ACTION ITEM ▸ Your answer must be an exact copy of the data, without any pictures.

SUPPLIED INFORMATION ▸
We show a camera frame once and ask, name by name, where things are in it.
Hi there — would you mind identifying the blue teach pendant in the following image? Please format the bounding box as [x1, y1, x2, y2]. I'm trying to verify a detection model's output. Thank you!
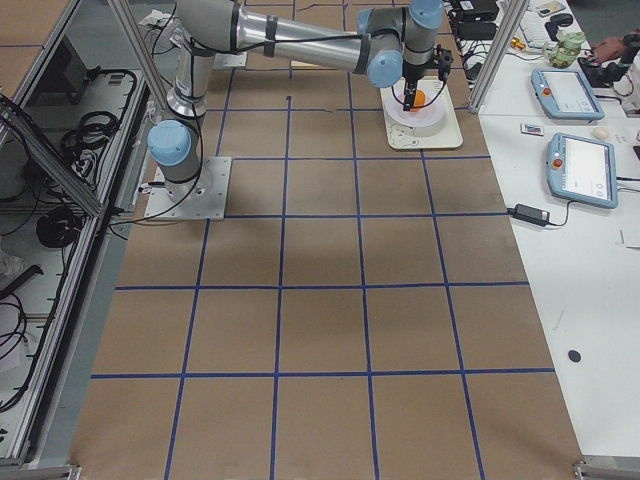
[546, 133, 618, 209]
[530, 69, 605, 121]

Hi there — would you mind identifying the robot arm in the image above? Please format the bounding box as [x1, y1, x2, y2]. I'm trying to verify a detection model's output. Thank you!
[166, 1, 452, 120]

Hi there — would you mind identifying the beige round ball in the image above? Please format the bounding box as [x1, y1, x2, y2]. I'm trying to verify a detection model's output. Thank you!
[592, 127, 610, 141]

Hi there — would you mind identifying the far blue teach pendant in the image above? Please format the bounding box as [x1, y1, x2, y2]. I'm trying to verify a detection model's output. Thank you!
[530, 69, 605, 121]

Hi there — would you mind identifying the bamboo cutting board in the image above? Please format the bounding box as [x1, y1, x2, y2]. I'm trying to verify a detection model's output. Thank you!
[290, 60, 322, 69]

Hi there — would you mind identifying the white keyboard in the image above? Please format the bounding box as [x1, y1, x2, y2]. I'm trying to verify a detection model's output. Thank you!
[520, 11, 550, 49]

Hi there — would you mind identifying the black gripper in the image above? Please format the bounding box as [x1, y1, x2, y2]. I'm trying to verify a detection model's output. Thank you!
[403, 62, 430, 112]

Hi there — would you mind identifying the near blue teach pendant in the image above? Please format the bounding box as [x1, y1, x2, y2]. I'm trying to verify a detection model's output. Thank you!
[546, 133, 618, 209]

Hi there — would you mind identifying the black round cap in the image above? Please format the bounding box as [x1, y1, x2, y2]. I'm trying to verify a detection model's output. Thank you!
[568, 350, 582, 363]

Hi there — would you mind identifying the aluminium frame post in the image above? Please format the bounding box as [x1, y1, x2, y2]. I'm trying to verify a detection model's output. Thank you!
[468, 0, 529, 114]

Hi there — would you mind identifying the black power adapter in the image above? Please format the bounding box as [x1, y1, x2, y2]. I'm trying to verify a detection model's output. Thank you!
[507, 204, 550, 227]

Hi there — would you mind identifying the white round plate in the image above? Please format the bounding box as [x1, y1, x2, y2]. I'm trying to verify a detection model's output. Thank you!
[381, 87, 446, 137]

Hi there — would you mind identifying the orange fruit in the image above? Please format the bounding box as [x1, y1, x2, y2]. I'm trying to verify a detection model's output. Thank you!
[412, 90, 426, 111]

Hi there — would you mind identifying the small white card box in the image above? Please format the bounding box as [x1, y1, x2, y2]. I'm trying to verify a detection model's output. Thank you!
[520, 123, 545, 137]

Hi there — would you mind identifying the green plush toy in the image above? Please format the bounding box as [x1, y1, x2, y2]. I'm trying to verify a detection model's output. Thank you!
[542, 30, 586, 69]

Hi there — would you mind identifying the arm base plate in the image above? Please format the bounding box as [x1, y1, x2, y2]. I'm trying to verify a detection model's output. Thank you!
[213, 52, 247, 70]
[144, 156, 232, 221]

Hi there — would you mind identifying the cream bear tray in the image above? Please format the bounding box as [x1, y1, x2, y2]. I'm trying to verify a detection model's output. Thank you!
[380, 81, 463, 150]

ANSWER TO THIS PROBLEM ▸
We show a camera frame once and ask, name by name, where things are in it.
Hi there — would you mind identifying the blue teach pendant in the following image? Please format the bounding box as [x1, y1, x2, y2]. I'm trying to verify a detection model's output. Thank you!
[546, 133, 618, 209]
[530, 69, 605, 121]

Hi there — would you mind identifying the robot arm in the image above? Please format the bounding box as [x1, y1, x2, y2]. I'm trying to verify a detection model's output. Thank you!
[166, 1, 452, 120]

Hi there — would you mind identifying the beige round ball in the image above? Please format the bounding box as [x1, y1, x2, y2]. I'm trying to verify a detection model's output. Thank you!
[592, 127, 610, 141]

Hi there — would you mind identifying the far blue teach pendant in the image above? Please format the bounding box as [x1, y1, x2, y2]. I'm trying to verify a detection model's output. Thank you!
[530, 69, 605, 121]

Hi there — would you mind identifying the bamboo cutting board in the image above? Please format the bounding box as [x1, y1, x2, y2]. I'm trying to verify a detection model's output. Thank you!
[290, 60, 322, 69]

Hi there — would you mind identifying the white keyboard in the image above? Please format the bounding box as [x1, y1, x2, y2]. I'm trying to verify a detection model's output. Thank you!
[520, 11, 550, 49]

Hi there — would you mind identifying the black gripper in the image above? Please format the bounding box as [x1, y1, x2, y2]. I'm trying to verify a detection model's output. Thank you!
[403, 62, 430, 112]

Hi there — would you mind identifying the near blue teach pendant in the image above? Please format the bounding box as [x1, y1, x2, y2]. I'm trying to verify a detection model's output. Thank you!
[546, 133, 618, 209]

Hi there — would you mind identifying the black round cap in the image above? Please format the bounding box as [x1, y1, x2, y2]. I'm trying to verify a detection model's output. Thank you!
[568, 350, 582, 363]

Hi there — would you mind identifying the aluminium frame post in the image above? Please format the bounding box as [x1, y1, x2, y2]. I'm trying to verify a detection model's output. Thank you!
[468, 0, 529, 114]

Hi there — would you mind identifying the black power adapter in the image above? Please format the bounding box as [x1, y1, x2, y2]. I'm trying to verify a detection model's output. Thank you!
[507, 204, 550, 227]

Hi there — would you mind identifying the white round plate in the image above? Please format the bounding box as [x1, y1, x2, y2]. I'm trying to verify a detection model's output. Thank you!
[381, 87, 446, 137]

Hi there — would you mind identifying the orange fruit in the image above? Please format the bounding box as [x1, y1, x2, y2]. I'm trying to verify a detection model's output. Thank you!
[412, 90, 426, 111]

Hi there — would you mind identifying the small white card box in the image above? Please format the bounding box as [x1, y1, x2, y2]. I'm trying to verify a detection model's output. Thank you!
[520, 123, 545, 137]

Hi there — would you mind identifying the green plush toy in the image above? Please format the bounding box as [x1, y1, x2, y2]. I'm trying to verify a detection model's output. Thank you!
[542, 30, 586, 69]

Hi there — would you mind identifying the arm base plate in the image above? Please format the bounding box as [x1, y1, x2, y2]. I'm trying to verify a detection model's output. Thank you!
[213, 52, 247, 70]
[144, 156, 232, 221]

Hi there — would you mind identifying the cream bear tray in the image above? Please format the bounding box as [x1, y1, x2, y2]. I'm trying to verify a detection model's output. Thank you!
[380, 81, 463, 150]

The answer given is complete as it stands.